Attention-Driven Graph Convolutional Networks for Deadline-Constrained Virtual Machine Task Allocation in Edge Computing
Ahmad Ali, Inam Ullah, Sushil Kumar Singh, Weiwei Jiang, Fahad Alturise, Xiaoshan Bai
Abstract
Effective load balancing is critical in contemporary mobile computing environments to ensure optimal resource utilization and adherence to strict deadlines. This study presents a novel framework for deadline-constrained load balancing, termed DCLD-net, which leverages the integration of Graph Convolutional Networks (GCN) and an attention-based Bidirectional Gated Recurrent Unit (BiGRU).
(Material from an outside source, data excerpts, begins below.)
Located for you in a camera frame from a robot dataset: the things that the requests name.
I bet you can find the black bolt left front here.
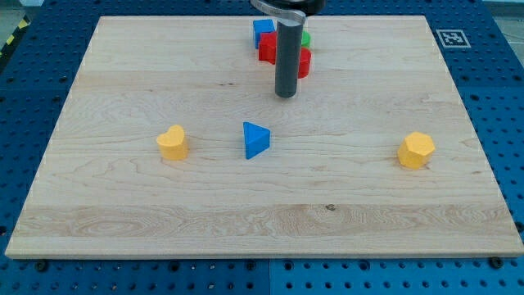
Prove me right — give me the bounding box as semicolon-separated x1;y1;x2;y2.
34;260;49;273

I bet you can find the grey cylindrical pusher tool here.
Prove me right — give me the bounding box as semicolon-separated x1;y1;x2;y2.
275;19;303;98

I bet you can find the white fiducial marker tag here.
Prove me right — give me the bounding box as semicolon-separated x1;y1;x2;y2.
436;29;471;48

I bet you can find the yellow heart block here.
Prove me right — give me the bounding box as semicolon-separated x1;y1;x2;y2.
156;125;189;161

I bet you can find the black bolt right front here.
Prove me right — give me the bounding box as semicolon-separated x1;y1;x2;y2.
488;256;504;270

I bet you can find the blue triangle block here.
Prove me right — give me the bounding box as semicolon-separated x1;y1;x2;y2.
243;122;271;160

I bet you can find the grey cable strap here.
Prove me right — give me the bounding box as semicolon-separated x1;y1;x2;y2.
250;0;307;25

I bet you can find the wooden board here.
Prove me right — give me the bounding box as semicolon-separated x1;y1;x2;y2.
6;16;523;259

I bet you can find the black robot arm flange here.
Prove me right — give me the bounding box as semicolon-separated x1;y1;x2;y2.
268;0;327;16

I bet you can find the green round block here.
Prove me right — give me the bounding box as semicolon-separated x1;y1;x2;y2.
301;30;311;48

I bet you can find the blue cube block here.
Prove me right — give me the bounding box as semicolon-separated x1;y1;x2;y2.
252;19;275;49

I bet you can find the yellow hexagon block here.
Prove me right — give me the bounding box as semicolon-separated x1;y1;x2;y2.
397;132;436;170

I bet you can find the red cylinder block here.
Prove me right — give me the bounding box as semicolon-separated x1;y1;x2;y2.
298;47;312;79

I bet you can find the red star block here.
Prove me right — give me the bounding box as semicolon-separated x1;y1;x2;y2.
258;31;278;65

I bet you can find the black bolt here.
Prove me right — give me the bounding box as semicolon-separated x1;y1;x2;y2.
34;260;49;273
488;256;504;270

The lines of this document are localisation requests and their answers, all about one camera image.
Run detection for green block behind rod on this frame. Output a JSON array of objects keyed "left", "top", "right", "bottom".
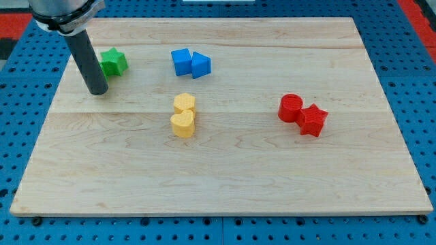
[{"left": 99, "top": 62, "right": 108, "bottom": 81}]

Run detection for blue cube block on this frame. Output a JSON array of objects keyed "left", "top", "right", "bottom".
[{"left": 171, "top": 48, "right": 192, "bottom": 76}]

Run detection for light wooden board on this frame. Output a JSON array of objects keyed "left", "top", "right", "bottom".
[{"left": 10, "top": 17, "right": 433, "bottom": 217}]

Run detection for green star block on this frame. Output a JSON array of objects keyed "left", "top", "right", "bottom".
[{"left": 101, "top": 48, "right": 129, "bottom": 76}]

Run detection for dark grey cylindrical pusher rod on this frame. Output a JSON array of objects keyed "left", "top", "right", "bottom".
[{"left": 64, "top": 30, "right": 108, "bottom": 95}]

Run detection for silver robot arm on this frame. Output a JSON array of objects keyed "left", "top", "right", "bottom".
[{"left": 29, "top": 0, "right": 106, "bottom": 36}]

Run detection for red star block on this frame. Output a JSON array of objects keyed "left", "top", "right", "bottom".
[{"left": 296, "top": 103, "right": 328, "bottom": 137}]

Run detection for yellow pentagon block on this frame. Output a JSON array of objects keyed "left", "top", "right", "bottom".
[{"left": 173, "top": 93, "right": 196, "bottom": 115}]

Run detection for red cylinder block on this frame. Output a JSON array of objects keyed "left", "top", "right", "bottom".
[{"left": 278, "top": 94, "right": 303, "bottom": 123}]

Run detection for yellow heart block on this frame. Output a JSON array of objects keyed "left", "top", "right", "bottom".
[{"left": 170, "top": 110, "right": 195, "bottom": 138}]

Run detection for blue triangle block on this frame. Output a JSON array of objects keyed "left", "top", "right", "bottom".
[{"left": 191, "top": 52, "right": 211, "bottom": 79}]

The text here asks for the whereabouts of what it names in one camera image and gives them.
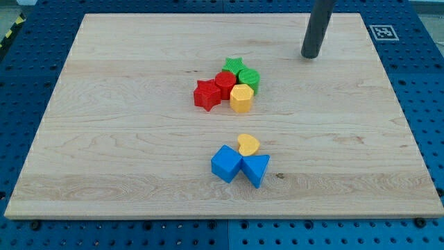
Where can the white fiducial marker tag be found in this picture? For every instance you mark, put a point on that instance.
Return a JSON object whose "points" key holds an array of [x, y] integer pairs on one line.
{"points": [[383, 32]]}

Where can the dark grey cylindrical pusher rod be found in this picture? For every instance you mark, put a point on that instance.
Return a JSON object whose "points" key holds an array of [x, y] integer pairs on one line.
{"points": [[317, 26]]}

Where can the light wooden board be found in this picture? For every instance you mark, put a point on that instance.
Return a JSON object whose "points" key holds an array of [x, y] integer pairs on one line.
{"points": [[121, 137]]}

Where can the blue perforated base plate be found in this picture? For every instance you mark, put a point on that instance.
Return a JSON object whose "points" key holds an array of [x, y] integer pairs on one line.
{"points": [[34, 60]]}

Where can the blue cube block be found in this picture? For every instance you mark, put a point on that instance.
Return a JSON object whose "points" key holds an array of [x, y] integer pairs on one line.
{"points": [[226, 163]]}

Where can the red star block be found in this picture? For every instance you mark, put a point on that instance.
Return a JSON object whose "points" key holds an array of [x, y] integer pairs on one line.
{"points": [[207, 94]]}

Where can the blue triangle block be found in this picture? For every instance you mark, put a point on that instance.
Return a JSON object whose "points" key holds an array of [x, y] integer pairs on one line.
{"points": [[254, 167]]}

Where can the yellow hexagon block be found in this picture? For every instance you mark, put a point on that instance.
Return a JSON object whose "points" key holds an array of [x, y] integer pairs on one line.
{"points": [[241, 98]]}

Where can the green cylinder block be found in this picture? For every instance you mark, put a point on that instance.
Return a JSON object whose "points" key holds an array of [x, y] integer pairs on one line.
{"points": [[250, 77]]}

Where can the green star block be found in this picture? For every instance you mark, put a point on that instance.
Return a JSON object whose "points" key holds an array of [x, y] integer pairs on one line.
{"points": [[233, 65]]}

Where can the yellow heart block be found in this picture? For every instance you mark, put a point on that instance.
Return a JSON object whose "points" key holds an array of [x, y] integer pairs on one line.
{"points": [[248, 145]]}

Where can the red cylinder block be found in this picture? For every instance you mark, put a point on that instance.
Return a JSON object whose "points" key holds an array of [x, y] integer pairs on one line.
{"points": [[225, 81]]}

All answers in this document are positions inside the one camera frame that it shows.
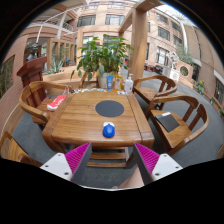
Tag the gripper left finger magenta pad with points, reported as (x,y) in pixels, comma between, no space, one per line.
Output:
(70,166)

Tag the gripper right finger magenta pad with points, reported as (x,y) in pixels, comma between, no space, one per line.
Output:
(153,166)

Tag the blue computer mouse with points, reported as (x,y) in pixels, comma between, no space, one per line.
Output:
(108,129)

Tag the round black mouse pad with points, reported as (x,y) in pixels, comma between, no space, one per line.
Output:
(109,108)

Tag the black notebook on chair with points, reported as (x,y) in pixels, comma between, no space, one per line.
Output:
(167,121)

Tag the wooden table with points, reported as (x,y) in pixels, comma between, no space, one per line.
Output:
(76,122)

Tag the near-left wooden chair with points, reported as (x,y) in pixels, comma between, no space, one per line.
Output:
(11,150)

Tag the right near wooden armchair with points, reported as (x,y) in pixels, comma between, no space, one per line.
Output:
(175,131)

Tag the wooden armchair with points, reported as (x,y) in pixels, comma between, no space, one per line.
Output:
(33,100)
(166,86)
(175,131)

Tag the right far wooden armchair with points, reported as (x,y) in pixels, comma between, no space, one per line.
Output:
(166,86)

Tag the left wooden armchair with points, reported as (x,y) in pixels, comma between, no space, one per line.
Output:
(33,100)

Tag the white pump sanitizer bottle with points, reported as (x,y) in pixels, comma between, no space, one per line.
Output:
(128,84)

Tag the yellow bottle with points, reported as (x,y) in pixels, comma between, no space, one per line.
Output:
(118,81)

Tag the blue tube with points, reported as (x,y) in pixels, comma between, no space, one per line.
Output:
(109,82)

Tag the green potted plant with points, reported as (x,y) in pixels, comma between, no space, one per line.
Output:
(100,59)

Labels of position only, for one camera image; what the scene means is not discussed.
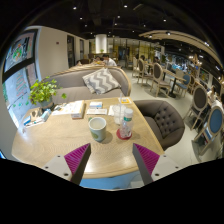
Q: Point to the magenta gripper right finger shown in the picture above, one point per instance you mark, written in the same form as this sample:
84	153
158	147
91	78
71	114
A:
152	166

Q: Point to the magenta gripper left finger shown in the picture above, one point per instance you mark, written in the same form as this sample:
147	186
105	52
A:
70	166

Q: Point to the clear plastic water bottle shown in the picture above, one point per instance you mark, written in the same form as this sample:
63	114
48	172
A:
127	123

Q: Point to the red round coaster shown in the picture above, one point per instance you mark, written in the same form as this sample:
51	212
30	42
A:
119	136

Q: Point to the green and white mug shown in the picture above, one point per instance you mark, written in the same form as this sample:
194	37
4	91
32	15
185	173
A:
97	126

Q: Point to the dark grey tufted armchair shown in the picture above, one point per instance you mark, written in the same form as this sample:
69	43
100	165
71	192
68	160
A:
164	120

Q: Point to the small thick book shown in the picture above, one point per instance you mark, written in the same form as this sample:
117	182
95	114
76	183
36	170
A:
77	109

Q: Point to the white menu booklet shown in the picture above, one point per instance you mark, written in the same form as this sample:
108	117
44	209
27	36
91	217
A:
62	109

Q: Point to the blue tissue box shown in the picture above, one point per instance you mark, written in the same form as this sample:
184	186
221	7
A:
45	115

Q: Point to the clear plastic cup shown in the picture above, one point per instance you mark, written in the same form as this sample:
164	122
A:
118	112

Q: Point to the blue white card box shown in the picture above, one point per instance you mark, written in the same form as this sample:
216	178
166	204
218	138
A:
27	120

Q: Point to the yellow small card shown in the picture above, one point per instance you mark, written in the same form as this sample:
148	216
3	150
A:
125	101

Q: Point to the blue cushioned chair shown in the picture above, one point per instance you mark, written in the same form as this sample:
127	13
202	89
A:
211	128

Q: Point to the green potted plant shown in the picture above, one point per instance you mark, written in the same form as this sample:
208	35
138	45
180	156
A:
42	92

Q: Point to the grey upholstered sofa bench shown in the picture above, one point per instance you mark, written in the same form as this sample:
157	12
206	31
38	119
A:
73	87

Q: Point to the grey chevron pillow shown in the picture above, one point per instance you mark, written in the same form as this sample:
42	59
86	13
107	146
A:
101	81

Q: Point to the wooden oval-back chair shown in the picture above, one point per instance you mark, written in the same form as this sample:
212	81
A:
158	79

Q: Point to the person in white shirt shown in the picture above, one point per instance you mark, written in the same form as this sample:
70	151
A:
108	61

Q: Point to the window with stickers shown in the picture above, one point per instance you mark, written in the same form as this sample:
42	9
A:
19	74

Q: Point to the white round pillar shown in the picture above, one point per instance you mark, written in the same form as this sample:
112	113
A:
101	43

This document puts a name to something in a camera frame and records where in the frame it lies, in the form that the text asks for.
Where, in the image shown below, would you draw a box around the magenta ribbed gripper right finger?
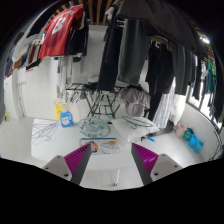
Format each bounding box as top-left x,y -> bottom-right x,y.
131,143 -> 182,185

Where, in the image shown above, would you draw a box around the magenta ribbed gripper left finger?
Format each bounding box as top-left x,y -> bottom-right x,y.
43,144 -> 91,185

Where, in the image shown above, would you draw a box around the folded patterned towel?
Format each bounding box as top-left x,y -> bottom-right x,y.
80,138 -> 120,155

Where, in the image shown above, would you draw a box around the blue clothes peg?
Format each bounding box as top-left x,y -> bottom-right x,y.
147,136 -> 155,142

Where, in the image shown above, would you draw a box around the white folded cloth pile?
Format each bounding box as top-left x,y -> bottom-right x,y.
112,117 -> 160,142

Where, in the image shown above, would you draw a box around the pink plastic bucket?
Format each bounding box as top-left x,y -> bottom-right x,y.
175,123 -> 187,138

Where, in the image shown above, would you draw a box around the blue detergent bottle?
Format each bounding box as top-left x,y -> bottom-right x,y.
60,107 -> 74,128

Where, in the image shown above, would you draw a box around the blue plastic container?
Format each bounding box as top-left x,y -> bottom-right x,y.
188,134 -> 198,147

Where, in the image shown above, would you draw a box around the teal plastic container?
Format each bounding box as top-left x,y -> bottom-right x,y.
183,128 -> 194,141

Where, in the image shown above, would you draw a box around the yellow detergent bottle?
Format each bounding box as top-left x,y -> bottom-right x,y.
56,103 -> 65,121

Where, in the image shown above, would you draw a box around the grey shirt on rack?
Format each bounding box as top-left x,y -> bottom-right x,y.
119,88 -> 150,117

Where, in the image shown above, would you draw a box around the black folding drying rack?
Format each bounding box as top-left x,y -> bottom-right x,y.
66,83 -> 122,118

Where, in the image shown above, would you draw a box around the black hanging garment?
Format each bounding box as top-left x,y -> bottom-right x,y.
97,14 -> 123,91

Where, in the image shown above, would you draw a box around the dark green hanging trousers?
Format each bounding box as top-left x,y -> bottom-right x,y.
117,19 -> 151,85

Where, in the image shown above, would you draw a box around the red football jersey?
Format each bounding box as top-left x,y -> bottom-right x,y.
38,5 -> 83,59

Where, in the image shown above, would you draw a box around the pile of wire hangers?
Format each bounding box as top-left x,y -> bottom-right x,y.
31,121 -> 59,145

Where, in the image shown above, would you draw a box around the dark wire hanger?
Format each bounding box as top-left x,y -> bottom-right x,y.
122,116 -> 154,128

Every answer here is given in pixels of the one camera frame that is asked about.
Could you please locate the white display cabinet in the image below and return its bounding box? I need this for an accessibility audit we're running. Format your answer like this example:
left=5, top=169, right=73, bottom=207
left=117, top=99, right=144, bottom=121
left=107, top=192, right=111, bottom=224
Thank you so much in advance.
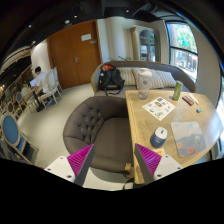
left=130, top=26, right=161, bottom=62

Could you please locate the green drink can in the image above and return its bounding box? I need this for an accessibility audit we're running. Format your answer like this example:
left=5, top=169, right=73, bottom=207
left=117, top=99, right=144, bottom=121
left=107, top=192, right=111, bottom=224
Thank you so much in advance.
left=173, top=80, right=183, bottom=101

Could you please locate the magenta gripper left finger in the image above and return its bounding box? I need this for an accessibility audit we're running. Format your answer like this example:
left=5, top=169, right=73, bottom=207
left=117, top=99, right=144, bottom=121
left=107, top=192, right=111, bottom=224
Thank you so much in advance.
left=67, top=144, right=94, bottom=186

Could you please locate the blue round-back chair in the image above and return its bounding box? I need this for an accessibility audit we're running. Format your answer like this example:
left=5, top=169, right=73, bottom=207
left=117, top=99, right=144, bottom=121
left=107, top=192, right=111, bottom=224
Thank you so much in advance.
left=1, top=113, right=26, bottom=154

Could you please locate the blue and white computer mouse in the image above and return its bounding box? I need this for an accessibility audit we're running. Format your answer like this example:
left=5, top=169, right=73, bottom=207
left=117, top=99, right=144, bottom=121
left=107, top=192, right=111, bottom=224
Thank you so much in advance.
left=150, top=127, right=168, bottom=148

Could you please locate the striped cushion left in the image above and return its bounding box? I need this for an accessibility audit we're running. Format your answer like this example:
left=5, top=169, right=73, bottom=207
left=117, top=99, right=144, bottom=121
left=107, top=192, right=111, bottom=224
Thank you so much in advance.
left=118, top=67, right=136, bottom=86

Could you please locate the dark red phone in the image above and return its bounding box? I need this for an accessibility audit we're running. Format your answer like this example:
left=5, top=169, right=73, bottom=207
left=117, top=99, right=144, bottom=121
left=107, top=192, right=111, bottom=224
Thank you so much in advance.
left=182, top=96, right=194, bottom=106

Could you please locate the floral mouse pad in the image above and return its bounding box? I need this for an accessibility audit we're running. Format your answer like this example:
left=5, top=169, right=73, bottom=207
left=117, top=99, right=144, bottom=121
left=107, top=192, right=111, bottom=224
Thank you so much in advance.
left=171, top=121, right=206, bottom=158

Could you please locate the yellow card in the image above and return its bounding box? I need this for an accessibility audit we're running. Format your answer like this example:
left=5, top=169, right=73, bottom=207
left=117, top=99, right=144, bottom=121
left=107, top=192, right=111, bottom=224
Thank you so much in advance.
left=153, top=148, right=165, bottom=156

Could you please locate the person in white shirt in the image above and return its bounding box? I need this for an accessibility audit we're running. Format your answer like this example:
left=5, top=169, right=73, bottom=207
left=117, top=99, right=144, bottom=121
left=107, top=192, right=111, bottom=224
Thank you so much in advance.
left=35, top=66, right=49, bottom=93

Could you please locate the wooden double door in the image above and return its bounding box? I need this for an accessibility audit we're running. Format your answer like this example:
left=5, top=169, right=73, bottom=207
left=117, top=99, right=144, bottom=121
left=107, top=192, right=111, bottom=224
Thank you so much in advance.
left=47, top=20, right=102, bottom=89

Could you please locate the striped cushion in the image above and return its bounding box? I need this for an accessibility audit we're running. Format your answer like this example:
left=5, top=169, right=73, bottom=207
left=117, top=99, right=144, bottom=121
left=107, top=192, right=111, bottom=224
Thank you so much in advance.
left=132, top=67, right=177, bottom=90
left=118, top=67, right=136, bottom=86

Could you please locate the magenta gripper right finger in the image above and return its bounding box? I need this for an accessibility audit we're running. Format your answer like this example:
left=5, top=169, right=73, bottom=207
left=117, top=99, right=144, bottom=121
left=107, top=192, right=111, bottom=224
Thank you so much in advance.
left=134, top=144, right=162, bottom=184

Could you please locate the white dining chair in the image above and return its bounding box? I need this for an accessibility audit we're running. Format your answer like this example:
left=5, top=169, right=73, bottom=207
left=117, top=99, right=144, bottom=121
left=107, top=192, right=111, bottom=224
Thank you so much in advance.
left=40, top=70, right=61, bottom=105

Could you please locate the white pen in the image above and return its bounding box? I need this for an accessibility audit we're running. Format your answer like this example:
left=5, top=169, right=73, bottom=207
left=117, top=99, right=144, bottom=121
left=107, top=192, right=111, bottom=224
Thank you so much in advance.
left=189, top=94, right=199, bottom=105

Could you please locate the clear plastic shaker bottle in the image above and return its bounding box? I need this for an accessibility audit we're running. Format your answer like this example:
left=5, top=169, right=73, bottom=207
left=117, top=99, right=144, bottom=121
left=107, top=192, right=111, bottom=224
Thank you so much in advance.
left=138, top=68, right=152, bottom=100

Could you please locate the black backpack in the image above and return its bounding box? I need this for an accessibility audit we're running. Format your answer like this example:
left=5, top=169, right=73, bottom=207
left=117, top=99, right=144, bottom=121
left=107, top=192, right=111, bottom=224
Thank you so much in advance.
left=98, top=64, right=125, bottom=95

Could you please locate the brown tufted armchair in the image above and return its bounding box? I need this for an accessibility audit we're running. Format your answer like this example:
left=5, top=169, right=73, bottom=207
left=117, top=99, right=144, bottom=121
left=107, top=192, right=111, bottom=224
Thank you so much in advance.
left=63, top=96, right=133, bottom=175

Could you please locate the white sticker sheet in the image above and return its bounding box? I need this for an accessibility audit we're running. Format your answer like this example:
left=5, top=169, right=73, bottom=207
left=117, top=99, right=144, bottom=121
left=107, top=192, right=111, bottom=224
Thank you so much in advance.
left=143, top=97, right=175, bottom=121

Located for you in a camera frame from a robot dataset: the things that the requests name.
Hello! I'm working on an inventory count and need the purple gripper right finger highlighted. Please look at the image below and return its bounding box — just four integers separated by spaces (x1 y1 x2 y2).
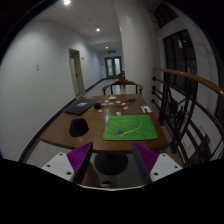
132 142 184 186

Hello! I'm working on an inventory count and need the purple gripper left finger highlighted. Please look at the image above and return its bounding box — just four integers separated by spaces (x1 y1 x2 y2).
41 141 94 185

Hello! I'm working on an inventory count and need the black computer mouse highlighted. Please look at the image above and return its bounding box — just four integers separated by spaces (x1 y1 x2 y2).
69 118 89 137

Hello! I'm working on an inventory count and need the green mouse pad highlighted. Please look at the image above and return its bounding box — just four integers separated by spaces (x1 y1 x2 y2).
103 115 158 141

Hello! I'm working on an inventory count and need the white paper booklet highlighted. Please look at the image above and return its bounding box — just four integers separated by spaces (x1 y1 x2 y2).
141 106 152 113

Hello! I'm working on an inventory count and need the dark laptop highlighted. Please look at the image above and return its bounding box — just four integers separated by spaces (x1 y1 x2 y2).
63 99 98 115

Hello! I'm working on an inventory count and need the small black box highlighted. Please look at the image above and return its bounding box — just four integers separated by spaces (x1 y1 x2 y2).
94 103 102 109

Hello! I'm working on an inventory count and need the black metal stair railing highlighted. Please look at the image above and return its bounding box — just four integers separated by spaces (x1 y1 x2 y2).
152 67 224 166

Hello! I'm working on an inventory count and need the white box on table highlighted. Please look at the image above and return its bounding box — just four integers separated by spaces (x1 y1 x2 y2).
109 96 117 100

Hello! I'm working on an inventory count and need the wooden armchair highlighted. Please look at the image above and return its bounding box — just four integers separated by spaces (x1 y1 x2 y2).
102 79 143 95

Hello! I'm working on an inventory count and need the double glass door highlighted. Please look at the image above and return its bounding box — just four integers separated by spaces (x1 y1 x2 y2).
105 56 122 78

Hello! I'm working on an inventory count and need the side door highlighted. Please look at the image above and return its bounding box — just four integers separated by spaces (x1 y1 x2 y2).
69 49 85 96

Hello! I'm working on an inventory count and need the dark window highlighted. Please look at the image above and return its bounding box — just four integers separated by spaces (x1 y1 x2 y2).
162 29 198 111

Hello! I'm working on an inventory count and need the green exit sign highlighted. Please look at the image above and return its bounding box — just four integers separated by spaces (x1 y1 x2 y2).
108 50 116 54

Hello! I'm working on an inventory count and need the wooden table with pedestal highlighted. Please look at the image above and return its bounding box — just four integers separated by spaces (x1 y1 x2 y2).
41 94 168 175

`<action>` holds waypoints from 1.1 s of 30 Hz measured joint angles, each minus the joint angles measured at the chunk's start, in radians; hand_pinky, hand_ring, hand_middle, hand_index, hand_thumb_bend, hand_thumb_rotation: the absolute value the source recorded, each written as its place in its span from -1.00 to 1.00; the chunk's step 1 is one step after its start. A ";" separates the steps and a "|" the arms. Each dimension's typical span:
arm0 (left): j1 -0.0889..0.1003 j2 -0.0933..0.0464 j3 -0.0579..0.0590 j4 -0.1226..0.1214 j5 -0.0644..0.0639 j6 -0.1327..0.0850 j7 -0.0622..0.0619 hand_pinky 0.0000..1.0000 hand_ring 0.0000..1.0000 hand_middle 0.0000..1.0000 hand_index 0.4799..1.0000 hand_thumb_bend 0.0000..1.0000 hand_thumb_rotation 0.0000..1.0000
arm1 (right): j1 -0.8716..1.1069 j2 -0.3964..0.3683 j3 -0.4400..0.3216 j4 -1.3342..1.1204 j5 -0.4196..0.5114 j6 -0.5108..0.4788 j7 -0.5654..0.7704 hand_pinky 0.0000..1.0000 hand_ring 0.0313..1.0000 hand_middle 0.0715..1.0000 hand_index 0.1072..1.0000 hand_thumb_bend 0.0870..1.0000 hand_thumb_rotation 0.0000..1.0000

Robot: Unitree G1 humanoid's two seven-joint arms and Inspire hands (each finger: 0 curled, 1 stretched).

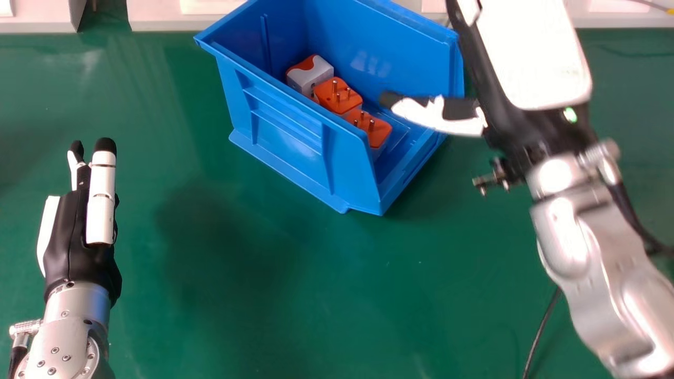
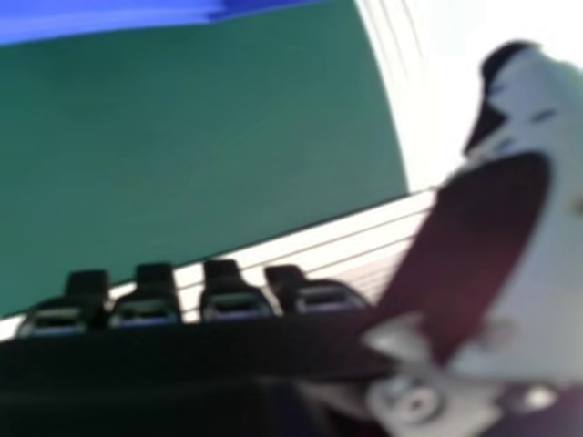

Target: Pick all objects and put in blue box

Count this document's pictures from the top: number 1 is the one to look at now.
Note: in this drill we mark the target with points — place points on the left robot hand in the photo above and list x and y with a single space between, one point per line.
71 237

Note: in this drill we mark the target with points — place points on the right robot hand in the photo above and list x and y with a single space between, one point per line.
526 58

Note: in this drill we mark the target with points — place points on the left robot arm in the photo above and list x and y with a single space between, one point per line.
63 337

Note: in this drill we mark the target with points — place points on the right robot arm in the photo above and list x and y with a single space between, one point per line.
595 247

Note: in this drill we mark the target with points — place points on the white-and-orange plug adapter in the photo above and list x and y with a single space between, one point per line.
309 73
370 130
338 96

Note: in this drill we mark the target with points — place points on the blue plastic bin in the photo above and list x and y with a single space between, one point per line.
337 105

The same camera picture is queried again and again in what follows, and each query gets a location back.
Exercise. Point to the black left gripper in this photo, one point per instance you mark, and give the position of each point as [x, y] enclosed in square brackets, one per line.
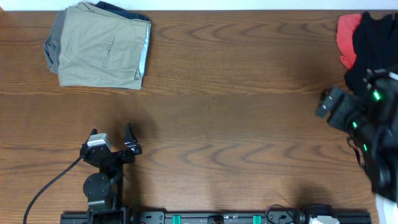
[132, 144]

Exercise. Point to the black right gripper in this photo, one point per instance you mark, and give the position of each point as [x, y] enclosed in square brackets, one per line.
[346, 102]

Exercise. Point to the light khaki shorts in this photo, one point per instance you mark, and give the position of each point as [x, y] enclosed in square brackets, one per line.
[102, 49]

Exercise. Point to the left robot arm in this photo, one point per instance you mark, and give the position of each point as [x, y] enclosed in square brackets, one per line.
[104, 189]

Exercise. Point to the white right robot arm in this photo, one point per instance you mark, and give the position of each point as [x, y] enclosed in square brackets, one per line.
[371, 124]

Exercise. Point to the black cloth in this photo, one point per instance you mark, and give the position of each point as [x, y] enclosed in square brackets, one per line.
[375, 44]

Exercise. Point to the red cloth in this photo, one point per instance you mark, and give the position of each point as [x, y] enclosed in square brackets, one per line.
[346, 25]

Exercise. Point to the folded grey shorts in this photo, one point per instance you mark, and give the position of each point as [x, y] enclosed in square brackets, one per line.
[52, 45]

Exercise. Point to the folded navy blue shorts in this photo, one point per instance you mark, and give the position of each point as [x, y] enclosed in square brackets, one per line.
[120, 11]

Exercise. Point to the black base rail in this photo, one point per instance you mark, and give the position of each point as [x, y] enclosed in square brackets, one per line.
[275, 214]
The proposed framework utilizes the spatial modeling capabilities of GCNs to capture intricate network topologies, while the temporal dynamics and attention mechanisms of BiGRU enable the identification of critical patterns in traffic flow data. By incorporating key factors such as sticky sessions, load distribution, content-based factors such as videos or file downloads, instance health checks, and other relevant parameters, the DCLD-net model achieves high accuracy in predicting task schedules. These schedules allocate tasks to virtual machines (VMs), enabling dynamic traffic routing through a load balancer that efficiently assigns tasks. Extensive experimental evaluations demonstrate that the proposed attention-based BiGRU-GCN model significantly outperforms traditional methods in both deadline compliance and load balancing efficiency, offering a robust solution to the challenges of modern cloud computing. Experimental results demonstrate that DCLD-net outperforms traditional methods by 27% in deadline compliance and 29.3% in load balancing efficiency.